Your assignment:
Reproduce the entire listing below exactly.

Data shown:
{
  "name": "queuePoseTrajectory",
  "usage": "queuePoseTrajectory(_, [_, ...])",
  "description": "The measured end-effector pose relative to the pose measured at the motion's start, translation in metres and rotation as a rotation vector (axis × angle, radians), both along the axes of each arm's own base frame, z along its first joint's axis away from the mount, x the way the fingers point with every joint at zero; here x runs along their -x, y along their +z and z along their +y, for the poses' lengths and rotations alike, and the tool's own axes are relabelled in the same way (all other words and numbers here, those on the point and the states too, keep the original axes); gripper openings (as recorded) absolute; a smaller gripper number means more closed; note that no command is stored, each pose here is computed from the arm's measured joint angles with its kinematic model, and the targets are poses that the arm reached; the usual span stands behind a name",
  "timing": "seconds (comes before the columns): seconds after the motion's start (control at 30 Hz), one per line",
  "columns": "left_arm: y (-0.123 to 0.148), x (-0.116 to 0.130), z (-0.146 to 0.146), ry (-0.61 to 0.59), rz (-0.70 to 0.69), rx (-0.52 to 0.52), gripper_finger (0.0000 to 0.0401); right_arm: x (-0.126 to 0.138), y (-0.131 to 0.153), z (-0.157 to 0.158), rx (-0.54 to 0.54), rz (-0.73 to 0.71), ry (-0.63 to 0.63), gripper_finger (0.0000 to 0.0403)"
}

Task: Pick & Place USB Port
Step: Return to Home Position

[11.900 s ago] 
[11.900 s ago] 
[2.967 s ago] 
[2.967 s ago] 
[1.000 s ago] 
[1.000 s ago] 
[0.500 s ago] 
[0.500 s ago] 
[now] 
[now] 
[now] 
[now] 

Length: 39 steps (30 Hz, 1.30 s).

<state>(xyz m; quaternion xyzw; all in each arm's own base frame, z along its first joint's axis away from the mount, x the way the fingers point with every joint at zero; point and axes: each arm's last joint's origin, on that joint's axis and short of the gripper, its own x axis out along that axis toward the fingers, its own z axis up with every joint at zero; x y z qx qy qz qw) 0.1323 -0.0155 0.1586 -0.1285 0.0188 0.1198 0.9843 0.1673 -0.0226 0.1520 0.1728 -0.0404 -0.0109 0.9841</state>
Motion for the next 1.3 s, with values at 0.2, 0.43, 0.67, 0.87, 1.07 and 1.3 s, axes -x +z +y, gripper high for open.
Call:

Answer to this problem:
{
  "name": "queuePoseTrajectory",
  "usage": "queuePoseTrajectory(_, [_, ...])",
  "description": "The measured end-effector pose relative to the pose measured at the motion's start, translation in metres and rotation as a rotation vector (axis × angle, radians), both along the axes of each arm's own base frame, z along its first joint's axis away from the mount, x the way the fingers point with every joint at zero; here x runs along their -x, y along their +z and z along their +y, for the poses' lengths and rotations alike, and the tool's own axes are relabelled in the same way (all other words and numbers here, those on the point and the states too, keep the original axes); gripper openings (as recorded) absolute; a smaller gripper number means more closed; note that no command is stored, each pose here is computed from the arm's measured joint angles with its kinematic model, and the targets are poses that the arm reached; the usual span stands behind a name",
  "timing": "seconds (comes before the columns): seconds after the motion's start (control at 30 Hz), one per line",
  "columns": "left_arm: y (-0.123 to 0.148), x (-0.116 to 0.130), z (-0.146 to 0.146), ry (-0.61 to 0.59), rz (-0.70 to 0.69), rx (-0.52 to 0.52), gripper_finger (0.0000 to 0.0401); right_arm: x (-0.126 to 0.138), y (-0.131 to 0.153), z (-0.157 to 0.158), rx (-0.54 to 0.54), rz (-0.73 to 0.71), ry (-0.63 to 0.63), gripper_finger (0.0000 to 0.0403)"
}

Task: Pick & Place USB Port
Step: Return to Home Position

[11.900 s ago] 
[11.900 s ago] 
[2.967 s ago] 
[2.967 s ago] 
[1.000 s ago] 
[1.000 s ago] 
[0.500 s ago] 
[0.500 s ago] 
[now] 
[now] 
[now] 
[now] 

Length: 39 steps (30 Hz, 1.30 s).

<state>(xyz m; quaternion xyzw; all in each arm's own base frame, z along its first joint's axis away from the mount, x the way the fingers point with every joint at zero; point and axes: each arm's last joint's origin, on that joint's axis and short of the gripper, its own x axis out along that axis toward the fingers, its own z axis up with every joint at zero; x y z qx qy qz qw) 0.1323 -0.0155 0.1586 -0.1285 0.0188 0.1198 0.9843 0.1673 -0.0226 0.1520 0.1728 -0.0404 -0.0109 0.9841</state>
Motion for the next 1.3 s, with values at 0.2, 0.43, 0.67, 0.87, 1.07 and 1.3 s, axes -x +z +y, gripper high for open.
Call:

This finishes the exercise.